Decomposing social networking site regret: a uses and gratifications approach
Regret is an undesirable yet very common outcome of social networking site (SNS) use. To date, the literature has examined SNS regret at an aggregate level. The purpose of this paper is to decompose the dimensions and constituents of SNS regret into networking regret and brand page regret, to better understand it, and examine how the two facets of regret are created by SNS use intensity and gratification. The authors also decomposed SNS activities into networking activities and brand page activities and positioned them as predictors of networking regret and brand page regret, respectively.
The authors drew on uses and gratifications theory and positioned interpersonal connectivity and exhibitionism as the antecedents of networking activities as well as informational value and exhibitionism as the antecedents of brand page activities.

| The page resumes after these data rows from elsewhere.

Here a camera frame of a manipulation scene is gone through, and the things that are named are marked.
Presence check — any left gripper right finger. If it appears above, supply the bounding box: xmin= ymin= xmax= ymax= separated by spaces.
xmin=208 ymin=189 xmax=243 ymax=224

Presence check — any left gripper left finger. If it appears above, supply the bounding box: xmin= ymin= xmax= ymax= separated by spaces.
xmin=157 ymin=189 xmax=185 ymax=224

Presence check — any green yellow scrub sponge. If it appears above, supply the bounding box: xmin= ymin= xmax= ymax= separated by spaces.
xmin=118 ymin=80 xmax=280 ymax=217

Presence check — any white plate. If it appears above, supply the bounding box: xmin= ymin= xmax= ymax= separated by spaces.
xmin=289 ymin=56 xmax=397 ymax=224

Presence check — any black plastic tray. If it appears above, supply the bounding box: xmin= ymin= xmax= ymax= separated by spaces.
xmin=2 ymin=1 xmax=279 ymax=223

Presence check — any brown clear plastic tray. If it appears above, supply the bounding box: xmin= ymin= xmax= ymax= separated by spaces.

The authors collected data from 246 Facebook users from France and analyzed the data using the partial least squares approach.
The results show that use intensity has a marginal effect on both brand page and networking regret. However, exhibitionism was found to reinforce the effect of use intensity on both brand page and networking regret. It also had a positive effect on both networking and brand page activities. The other two gratifications, interpersonal connectivity and informational value, had a positive effect on networking and brand page activities, respectively.
To date, empirical attempts at investigating decomposed SNS regret have been rare. The paper fills this theoretical and empirical gap and contributes to the literature on regret in an SNS use context.